Copy each line from the listing below where the word "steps" shows up.

[Given data — start]

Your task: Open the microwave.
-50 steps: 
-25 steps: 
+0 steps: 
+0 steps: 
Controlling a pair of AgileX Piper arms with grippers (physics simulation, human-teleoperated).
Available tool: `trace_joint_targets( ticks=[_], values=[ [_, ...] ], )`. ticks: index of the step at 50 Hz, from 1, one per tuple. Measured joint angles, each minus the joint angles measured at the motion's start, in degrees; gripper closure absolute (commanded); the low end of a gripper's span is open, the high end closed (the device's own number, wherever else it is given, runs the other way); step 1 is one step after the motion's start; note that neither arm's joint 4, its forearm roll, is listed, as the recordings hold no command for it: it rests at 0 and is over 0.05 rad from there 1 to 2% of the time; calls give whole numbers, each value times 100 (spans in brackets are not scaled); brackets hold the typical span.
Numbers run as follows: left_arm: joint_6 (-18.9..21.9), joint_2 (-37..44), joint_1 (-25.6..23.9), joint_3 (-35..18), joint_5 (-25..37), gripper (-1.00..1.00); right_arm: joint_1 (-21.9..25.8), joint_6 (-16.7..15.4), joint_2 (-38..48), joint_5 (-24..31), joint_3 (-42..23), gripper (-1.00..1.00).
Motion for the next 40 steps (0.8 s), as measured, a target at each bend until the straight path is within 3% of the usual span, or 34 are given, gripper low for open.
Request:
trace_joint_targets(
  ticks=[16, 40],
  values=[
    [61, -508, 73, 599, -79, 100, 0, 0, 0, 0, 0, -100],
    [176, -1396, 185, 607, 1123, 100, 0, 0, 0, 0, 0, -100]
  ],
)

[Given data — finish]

### Problem solution
-50 steps: 
-25 steps: 
+0 steps: 
+0 steps: 
Motion for the next 40 steps (0.8 s), as measured, a target at each bend until the straight path is within 3% of the usual span, or 34 are given, gripper low for open.

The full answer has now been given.